Known in Chinese as 森瑶 (Senyao), all of Sun Jade’s projects are located in communities surrounding Shanghai in the Yangtze River Delta, including six in the cities of Kunshan and Suzhou in Jiangsu Province, and five in Jiaxing, Shaoxing and Ningbo in Zhejiang. .
Of the 11 projects in Sun Jade’s portfolio, eight completed assets contribute 473,831 square meters of the company’s total space, with three further developments covering 196,704 square meters still under construction.
The existing portfolio is primarily comprised of multi-storey logistics facilities, with and without ramps, with the company also managing some light industrial spaces.
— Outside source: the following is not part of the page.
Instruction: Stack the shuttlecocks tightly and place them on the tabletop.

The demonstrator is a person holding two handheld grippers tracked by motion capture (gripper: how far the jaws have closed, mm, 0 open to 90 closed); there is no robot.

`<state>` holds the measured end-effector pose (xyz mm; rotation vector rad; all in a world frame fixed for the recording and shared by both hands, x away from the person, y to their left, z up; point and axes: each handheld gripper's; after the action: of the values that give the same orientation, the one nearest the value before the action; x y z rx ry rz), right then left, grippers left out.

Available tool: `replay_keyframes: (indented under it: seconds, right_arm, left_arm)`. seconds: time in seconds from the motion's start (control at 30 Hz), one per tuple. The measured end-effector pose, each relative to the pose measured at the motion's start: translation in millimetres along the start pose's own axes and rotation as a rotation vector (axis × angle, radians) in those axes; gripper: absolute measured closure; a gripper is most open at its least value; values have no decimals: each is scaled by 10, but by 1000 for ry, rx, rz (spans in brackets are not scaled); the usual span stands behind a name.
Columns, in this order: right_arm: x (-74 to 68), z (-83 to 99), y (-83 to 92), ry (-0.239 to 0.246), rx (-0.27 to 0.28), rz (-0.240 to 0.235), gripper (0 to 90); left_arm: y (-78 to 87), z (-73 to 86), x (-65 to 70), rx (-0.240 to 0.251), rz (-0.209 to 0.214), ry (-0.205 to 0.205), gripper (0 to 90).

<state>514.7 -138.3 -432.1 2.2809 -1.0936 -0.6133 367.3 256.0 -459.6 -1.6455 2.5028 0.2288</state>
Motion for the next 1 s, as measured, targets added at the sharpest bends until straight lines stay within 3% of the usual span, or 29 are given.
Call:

The two companies did not provide additional information about Sun Jade’s portfolio assets that were contributed to the joint venture.
Sun Jade’s Song previously co-founded a real estate company called Ambition (安必信), which served as a strategic partner for LaSalle Investment Management, according to Sun Jade’s website. Kelvin Zhou is also part of the Sun Jade team, who previously worked for Gaw Capital and ESR in China.
Sheds Generate Returns
The joint venture partners aim to capitalize on the growing demand for “new, high-quality infrastructure assets” in China, with a particular focus on warehouses.
Highlighting market drivers such as e-commerce, growing domestic consumption, improving infrastructure and diversifying industrial requirements supported by government policies, Goldman Sachs Asset Management and Sun Jade join a host of companies in warehouses seeking returns in China’s logistics sector.
Goldman Sachs Asset Management previously invested in China’s warehouse market in 2021, forming a $488 million joint venture with New Ease Chinawhich is now part of the DNE Group, to acquire a pair of distribution asset portfolios.
DNE Group received government approval in September to form The First Privately Sponsored Warehouse REIT in Chinapaving the way for the assets of its warehouse joint ventures to be listed on the Shanghai Stock Exchange.
While investor interest in China’s residential and office sectors has cooled as the country’s financial crisis deepens, warehouse businesses have remained steady, including Acquisition by Morgan Stanley of four Yangtze Delta logistics assets of Singapore’s SC Capital in the first half of this year.
In June, the world’s largest asset manager, BlackRock, increased its exposure to the logistics sector in China by partnering with local developer Chaintouch to begin developing a 190,000 square meter warehouse in Hebei Province, outside of Beijing.
Then in July, Singapore GIC creates a joint venture with ESR to purchase 873,000 square meters of logistics assets from developer-managed funds for $730 million.